Krongrath Suwannasri

krongrath seismic data

The discovery well was drilled into a sequence of bright spot amplitudes. It was a gas well. The black rectangle was the zone of gas sands.

Bright spot amplitude anomalies in exploration seismic data are common indicators of natural gas; however, an interpretation based purely on these amplitude anomalies is often a false indicator of natural gas. A data set from the Marco Polo field, the Gulf of Mexico, demonstrates this. A discovery well was drilled into a sequence of bright spot anomalies that indeed gas-saturated sands. This suggested that other bright spots in the seismic section also corresponded to gas sands and that non-bright spots were brine-saturated sands. Nine development wells were later drilled into those bright spots, but not all of them were gas sands and not all of non-bright spots were brine saturated sands.
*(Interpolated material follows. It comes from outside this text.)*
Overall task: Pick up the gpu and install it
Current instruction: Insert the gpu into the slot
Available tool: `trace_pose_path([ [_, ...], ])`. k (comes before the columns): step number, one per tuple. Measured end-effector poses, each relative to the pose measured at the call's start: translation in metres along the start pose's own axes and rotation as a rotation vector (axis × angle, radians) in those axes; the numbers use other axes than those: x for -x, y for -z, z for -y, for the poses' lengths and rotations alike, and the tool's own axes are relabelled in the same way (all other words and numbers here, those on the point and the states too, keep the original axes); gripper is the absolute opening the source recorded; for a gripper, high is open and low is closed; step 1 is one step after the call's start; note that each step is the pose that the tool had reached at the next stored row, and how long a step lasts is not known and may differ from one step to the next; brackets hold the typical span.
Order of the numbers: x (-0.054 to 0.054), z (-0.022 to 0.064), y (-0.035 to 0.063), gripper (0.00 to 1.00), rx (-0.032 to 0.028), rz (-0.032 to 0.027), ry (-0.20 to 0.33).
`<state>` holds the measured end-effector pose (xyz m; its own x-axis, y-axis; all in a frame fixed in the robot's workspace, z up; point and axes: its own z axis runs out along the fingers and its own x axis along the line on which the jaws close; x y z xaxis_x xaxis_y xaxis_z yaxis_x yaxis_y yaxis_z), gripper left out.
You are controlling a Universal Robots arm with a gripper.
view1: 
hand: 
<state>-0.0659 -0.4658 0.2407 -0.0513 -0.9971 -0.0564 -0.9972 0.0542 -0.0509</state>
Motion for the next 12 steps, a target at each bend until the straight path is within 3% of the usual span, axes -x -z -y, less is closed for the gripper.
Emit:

This study utilized Gassmann fluid substitution and three seismic amplitude versus offset (AVO) techniques (intercept and gradient, elastic impedance, and Lambda-Mu-Rho) as a comparison to using only bright spots for fluid-type prediction away from the discovery well in the purpose of calibration. This method used borehole information only from the discovery well. Forward models for the three techniques were created from the well-log information in order to predict differences in the modeled attributes between gas- and brine-saturated scenarios. Pre-stack seismic data were inverted for intercept and gradient attributes, elastic impedance (EI) volumes, and Lambda-Mu-Rho (LMR) volumes. These volumes were compared to the forward models to predict gas- and brine-saturated locations. The prediction results were evaluated with information from the nine development wells. The intercept and gradient, elastic impedance, and LMR techniques yielded correct predictions of 52%, 61%, and 70%, respectively, of the observed sands. The traditional bright spot method yielded only 45% correct fluid prediction. In conclusion, the pre-stack AVO techniques provided a better fluid prediction than relying solely on the post-stack bright spots alone. Furthermore, the prediction results improved as the computational intensity of the inversion increased from the intercept and gradient, to the elastic impedance, and to the LMR technique.